その時、ギシギシと階段が鳴り、当の由乃さまが見覚えのない生徒を伴ってやってきた。
「あら、蔦子さんちょうどよかったわ。後で写真を取って頂戴」
由乃さまは来週帰国する妹を紹介し始めたが、驚きのあまり乃梨子は話の半分も入ってこなかった。
衝撃を与えた由乃さまは部活に戻らなくてはいけないと言って妹と蔦子さんを連れて出て行った。

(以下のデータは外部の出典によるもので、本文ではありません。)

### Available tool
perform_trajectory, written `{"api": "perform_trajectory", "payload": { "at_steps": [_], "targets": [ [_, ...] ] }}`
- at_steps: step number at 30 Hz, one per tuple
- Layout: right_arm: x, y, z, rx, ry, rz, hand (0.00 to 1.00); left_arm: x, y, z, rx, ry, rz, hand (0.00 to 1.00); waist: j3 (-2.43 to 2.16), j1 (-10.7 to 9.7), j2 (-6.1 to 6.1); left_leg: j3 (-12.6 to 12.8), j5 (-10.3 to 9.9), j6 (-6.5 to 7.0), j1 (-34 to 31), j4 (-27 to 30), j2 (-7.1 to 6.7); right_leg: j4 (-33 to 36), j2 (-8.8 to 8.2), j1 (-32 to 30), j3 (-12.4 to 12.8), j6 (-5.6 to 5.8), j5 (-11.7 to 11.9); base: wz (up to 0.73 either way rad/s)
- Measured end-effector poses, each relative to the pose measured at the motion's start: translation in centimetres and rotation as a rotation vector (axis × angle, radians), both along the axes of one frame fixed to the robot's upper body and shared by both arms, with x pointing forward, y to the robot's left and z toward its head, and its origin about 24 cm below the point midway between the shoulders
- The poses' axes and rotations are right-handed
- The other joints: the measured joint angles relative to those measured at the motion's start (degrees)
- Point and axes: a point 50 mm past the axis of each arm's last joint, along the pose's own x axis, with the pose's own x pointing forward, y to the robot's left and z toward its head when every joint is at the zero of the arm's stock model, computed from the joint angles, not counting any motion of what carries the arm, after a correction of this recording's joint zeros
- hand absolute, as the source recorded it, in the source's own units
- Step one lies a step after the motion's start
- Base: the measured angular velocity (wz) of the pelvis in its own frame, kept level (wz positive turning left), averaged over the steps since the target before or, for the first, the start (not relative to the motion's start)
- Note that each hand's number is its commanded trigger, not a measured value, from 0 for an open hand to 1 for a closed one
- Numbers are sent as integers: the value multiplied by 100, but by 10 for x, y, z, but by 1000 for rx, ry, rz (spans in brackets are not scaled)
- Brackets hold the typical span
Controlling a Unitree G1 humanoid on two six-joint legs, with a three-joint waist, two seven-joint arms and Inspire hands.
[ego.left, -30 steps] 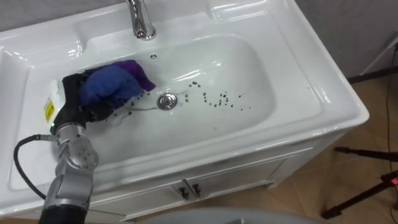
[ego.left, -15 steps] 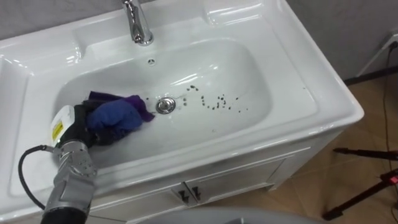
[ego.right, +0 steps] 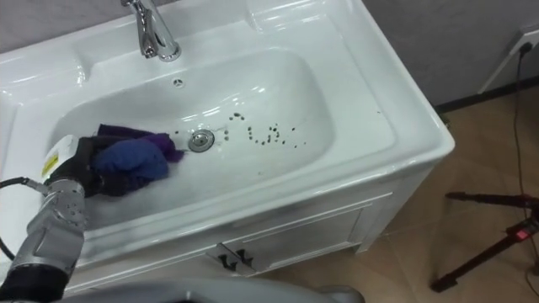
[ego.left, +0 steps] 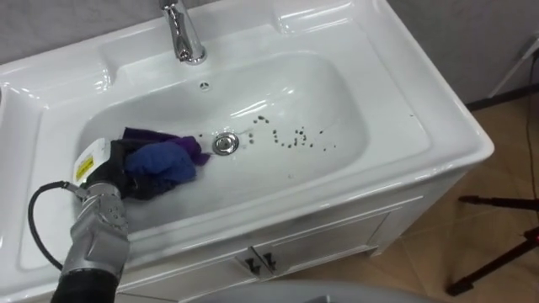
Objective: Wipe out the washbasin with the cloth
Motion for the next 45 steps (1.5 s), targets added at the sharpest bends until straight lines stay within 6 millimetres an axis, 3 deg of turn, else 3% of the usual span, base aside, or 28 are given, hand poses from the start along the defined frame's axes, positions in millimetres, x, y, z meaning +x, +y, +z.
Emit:
{"api": "perform_trajectory", "payload": {
  "at_steps": [12,24,31,33,43,45],
  "targets": [
    [2,-1,1,-19,-17,-10,0,10,-3,8,81,75,-80,100,47,-145,13,-11,0,0,-28,-2,-5,-9,-5,-32,32,0,0,1],
    [4,-1,0,-9,-38,-12,0,14,-10,4,46,123,-124,100,53,-290,26,88,0,0,-79,-12,2,73,-2,-163,153,3,-1,-5],
    [2,0,0,-16,-68,-73,0,20,-18,4,34,113,-161,100,103,-344,-67,128,0,0,-88,-15,-2,86,-11,-157,140,8,-4,0],
    [3,1,0,-16,-69,-74,0,20,-20,3,37,113,-166,100,105,-449,-111,129,0,0,-72,-8,-7,78,-11,-153,154,19,-11,2],
    [-10,3,-1,-36,-7,-82,0,18,-34,-9,34,82,-160,100,88,-600,-161,258,0,0,-3,-16,-8,95,-23,-163,196,31,-18,-4],
    [-13,5,-2,-32,9,-86,0,21,-37,-11,25,73,-156,100,61,-608,-206,271,0,0,1,-16,-6,98,-19,-163,198,31,-18,0]
  ]
}}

祐巳さまはまだ固まっているし、志摩子さんもしばらく沈黙、そして。
「……今日はもう仕事をする空気ではないわね。明日にしましょう」
と言った。
めでたいはずなのに微妙な空気のまま三人は薔薇の館を後にし、マリア像の前に来る。
「あら、皆さまごきげんよう」
手を合わせ終わった瞳子が微笑んだ。
「ごきげんよう」
取り繕うように薔薇さま方は微笑む。
「菜々は紅薔薇さまは初めてだったかしら?」
振り返り、瞳子は妹に聞くと、彼女は頷いて一歩前に出た。
「はじめまして、紅薔薇さま。私、瞳子さまの妹の有馬菜々と申します」
深々と頭を下げる瞳子の妹。
「菜々ちゃんっていうんだ、よろしくね。よかったら今日は一緒に帰る?」
「申し訳ありませんが、本日はお姉さまと一緒に演劇部の資料を借りに行く予定でして――」
「あら、それは失礼」
「いえ」
「この子、演劇部期待の脚本家なんですよ」
嬉しそうに瞳子が胸を張った。
「へえ、瞳子ちゃんが言うなら間違いないね。菜々ちゃんが脚本を書いた舞台があるときは教えてね。見に行くよ」
「ありがとうございます」
「そろそろ行きましょう。ごきげんよう、皆さま」
妹の手を引いて瞳子は去って行った。
瞳子は祐巳さまの妹候補と言われながら結局そうはならなかった。今は妹と一緒に演劇部に専念していて、たまに会うと楽しそうに妹とののろけ話を披露するようになった。そういえば可南子さんも先週ロザリオを渡したとか言っていたっけ。
自分たちにも菜々ちゃんのような可愛らしい妹が現れるのだろうか、ますますプレッシャーを感じた乃梨子はため息をつく。
「はあ〜っ」
全く同じタイミングで祐巳さまもため息をついていた。
どうやら忙しい薔薇の館の状況は今年はしばらく改善されないようである。